Soon, this $30 mobile phone microscope might be able to stop food poisoning.

University of Massachusetts Amherst food scientists are developing technology that can bind to even the tiniest amounts of bacteria. Watch the process in the video down below.

A user puts the chip into the liquid after rinsing a contaminated food item with water. This is a specifically coated chip that draws and binds microorganisms using 3-mercaptophenylboronic acid (3-MBPA). The germs are shown in a half-hour by the microscope, which is attached to any smartphone camera.

UMass microbiologist Lynne McLandsborough claimed that bacteria can cause illness even in very, very little amounts.

“Therefore, detection needs to pick up on low numbers.”

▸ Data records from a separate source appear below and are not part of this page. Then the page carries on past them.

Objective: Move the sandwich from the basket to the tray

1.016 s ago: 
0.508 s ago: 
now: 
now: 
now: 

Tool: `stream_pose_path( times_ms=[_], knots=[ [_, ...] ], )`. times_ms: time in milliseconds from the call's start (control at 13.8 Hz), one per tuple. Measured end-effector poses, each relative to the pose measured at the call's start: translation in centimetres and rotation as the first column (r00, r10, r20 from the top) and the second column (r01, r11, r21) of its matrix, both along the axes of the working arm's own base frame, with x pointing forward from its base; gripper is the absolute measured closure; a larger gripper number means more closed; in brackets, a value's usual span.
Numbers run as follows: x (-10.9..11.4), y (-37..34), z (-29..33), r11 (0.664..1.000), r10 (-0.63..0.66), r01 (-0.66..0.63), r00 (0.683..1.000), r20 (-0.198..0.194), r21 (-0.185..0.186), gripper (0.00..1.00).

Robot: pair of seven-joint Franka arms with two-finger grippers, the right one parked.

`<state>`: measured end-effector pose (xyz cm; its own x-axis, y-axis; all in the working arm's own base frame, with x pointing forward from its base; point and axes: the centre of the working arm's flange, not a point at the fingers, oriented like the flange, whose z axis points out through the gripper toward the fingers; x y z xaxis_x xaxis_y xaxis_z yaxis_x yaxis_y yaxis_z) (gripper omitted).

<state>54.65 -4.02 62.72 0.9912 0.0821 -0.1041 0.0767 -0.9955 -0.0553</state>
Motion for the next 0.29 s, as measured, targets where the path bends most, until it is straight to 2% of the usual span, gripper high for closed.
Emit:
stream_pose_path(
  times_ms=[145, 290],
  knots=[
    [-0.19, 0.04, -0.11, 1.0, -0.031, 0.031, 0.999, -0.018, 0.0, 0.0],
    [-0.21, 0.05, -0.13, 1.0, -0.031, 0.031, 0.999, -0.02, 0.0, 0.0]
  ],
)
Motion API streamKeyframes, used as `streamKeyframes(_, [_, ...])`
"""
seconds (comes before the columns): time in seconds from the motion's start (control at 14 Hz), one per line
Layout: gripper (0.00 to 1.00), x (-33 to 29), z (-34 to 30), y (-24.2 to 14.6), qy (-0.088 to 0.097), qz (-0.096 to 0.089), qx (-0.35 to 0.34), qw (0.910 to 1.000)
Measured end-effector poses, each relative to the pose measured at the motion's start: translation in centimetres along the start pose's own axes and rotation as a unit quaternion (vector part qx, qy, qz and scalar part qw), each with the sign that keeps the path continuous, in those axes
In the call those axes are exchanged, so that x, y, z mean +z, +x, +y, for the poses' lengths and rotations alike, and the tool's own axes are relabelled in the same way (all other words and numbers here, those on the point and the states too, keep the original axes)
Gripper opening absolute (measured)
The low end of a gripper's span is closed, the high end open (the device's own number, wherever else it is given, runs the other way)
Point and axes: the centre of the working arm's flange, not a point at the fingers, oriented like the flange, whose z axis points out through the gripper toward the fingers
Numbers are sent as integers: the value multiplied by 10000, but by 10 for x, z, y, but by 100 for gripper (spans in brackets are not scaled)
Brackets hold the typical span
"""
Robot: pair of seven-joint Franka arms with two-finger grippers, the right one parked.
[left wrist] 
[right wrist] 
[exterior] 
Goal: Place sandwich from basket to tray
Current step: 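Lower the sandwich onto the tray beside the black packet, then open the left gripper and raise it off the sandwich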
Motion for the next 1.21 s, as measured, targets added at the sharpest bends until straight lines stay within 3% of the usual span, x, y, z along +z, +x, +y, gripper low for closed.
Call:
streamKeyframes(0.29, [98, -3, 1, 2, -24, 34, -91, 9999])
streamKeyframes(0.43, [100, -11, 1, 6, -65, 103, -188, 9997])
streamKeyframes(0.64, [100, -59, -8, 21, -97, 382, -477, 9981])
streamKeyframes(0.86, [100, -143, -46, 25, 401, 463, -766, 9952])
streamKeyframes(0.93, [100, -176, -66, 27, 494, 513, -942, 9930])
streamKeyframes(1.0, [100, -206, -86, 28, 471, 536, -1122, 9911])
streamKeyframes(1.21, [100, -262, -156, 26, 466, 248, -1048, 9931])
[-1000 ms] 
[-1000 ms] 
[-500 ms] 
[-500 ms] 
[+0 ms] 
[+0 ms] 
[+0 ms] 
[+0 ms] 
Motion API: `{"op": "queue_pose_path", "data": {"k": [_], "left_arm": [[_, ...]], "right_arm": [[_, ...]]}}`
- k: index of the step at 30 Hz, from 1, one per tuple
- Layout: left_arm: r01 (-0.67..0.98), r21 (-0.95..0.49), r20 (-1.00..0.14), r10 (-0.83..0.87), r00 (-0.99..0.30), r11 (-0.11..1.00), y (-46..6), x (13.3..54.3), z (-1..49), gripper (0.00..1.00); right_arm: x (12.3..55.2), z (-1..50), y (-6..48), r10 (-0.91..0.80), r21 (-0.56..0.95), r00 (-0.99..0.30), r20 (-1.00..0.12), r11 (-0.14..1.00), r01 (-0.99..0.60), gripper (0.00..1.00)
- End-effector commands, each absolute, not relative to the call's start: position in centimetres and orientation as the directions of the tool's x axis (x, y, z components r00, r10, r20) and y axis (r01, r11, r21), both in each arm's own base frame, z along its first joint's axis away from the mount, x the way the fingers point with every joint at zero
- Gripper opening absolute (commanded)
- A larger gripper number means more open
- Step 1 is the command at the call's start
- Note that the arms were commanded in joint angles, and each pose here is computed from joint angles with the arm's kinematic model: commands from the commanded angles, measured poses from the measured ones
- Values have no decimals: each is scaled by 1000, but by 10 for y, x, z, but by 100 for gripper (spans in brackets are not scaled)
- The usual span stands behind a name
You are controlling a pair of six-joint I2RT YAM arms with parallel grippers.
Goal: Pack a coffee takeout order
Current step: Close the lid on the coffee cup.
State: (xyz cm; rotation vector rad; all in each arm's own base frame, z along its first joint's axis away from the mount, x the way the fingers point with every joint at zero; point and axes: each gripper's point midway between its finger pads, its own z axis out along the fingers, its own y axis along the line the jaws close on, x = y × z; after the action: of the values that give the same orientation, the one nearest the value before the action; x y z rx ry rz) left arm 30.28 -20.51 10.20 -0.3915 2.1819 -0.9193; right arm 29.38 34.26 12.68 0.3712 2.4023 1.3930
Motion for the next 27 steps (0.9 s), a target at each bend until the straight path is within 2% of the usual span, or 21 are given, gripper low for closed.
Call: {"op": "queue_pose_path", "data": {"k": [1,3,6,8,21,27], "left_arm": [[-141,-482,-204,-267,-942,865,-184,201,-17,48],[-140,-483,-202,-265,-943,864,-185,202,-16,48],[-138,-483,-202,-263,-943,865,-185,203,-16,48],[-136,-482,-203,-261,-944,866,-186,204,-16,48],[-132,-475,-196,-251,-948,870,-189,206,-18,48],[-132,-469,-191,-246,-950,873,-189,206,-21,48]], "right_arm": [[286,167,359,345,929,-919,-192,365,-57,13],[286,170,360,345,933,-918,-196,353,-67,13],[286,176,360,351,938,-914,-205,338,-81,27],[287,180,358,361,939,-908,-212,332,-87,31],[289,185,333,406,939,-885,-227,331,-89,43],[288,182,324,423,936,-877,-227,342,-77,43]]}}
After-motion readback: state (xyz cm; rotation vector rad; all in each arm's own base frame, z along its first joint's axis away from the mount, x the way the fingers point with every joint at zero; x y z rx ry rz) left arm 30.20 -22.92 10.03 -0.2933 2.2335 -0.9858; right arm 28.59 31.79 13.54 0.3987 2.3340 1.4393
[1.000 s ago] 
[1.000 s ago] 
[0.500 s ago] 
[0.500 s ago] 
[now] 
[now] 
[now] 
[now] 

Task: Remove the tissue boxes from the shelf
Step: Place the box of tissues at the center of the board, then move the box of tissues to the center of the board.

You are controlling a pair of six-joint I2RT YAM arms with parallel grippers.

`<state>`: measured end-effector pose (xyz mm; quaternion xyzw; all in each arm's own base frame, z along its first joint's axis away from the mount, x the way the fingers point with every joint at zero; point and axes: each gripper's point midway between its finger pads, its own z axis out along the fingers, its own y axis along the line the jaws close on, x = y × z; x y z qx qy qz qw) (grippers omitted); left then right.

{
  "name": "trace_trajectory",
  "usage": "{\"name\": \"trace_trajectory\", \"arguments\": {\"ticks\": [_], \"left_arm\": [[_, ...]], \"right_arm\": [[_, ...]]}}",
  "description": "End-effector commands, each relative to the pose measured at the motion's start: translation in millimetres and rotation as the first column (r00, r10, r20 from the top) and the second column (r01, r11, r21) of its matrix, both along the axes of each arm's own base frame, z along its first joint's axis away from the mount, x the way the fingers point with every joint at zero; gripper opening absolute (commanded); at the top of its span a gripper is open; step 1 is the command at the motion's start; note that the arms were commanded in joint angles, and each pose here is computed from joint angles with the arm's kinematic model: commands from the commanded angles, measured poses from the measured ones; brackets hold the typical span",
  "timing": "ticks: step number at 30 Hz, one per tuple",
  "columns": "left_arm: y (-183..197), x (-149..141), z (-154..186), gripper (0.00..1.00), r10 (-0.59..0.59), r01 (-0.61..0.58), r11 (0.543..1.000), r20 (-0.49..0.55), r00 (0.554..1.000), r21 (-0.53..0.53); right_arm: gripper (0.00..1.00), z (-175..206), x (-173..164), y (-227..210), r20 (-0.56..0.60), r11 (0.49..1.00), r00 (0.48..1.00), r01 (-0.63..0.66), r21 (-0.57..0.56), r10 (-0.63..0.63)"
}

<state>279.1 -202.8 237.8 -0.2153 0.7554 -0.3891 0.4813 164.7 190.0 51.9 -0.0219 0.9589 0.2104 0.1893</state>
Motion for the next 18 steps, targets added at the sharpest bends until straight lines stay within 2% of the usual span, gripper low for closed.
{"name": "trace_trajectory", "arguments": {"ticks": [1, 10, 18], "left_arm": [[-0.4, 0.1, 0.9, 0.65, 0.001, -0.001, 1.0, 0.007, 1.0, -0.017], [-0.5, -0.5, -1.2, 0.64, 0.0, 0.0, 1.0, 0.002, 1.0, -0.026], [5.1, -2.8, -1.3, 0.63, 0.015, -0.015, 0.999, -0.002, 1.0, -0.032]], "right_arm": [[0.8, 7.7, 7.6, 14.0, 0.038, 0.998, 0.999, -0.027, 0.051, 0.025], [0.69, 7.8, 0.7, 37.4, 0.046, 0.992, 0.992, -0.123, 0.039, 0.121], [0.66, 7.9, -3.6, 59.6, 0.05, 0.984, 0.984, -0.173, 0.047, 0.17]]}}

As it cannot tell healthy bacteria from harmful, this is more of a proof-of-concept than a functional gadget. It will be several years before a commercial product is available.

Consumers are expected to eventually purchase the inexpensive testing kit for their own kitchens. Aid workers responding to natural disasters might potentially utilize the device. It is not unexpected that a number of food processing companies have already expressed interest in the technology.

“While most individuals in the globe boil their vegetables before eating them, more and more Americans prefer to consume these meals raw. We decided that a simple test that could be carried out at home would be a good idea as a result. Lili He, a food scientist, remarked.

Currently, microbial contamination is a hot study issue. Although it has been a problem for a while, it is currently the U.S.‘s top concern for food safety.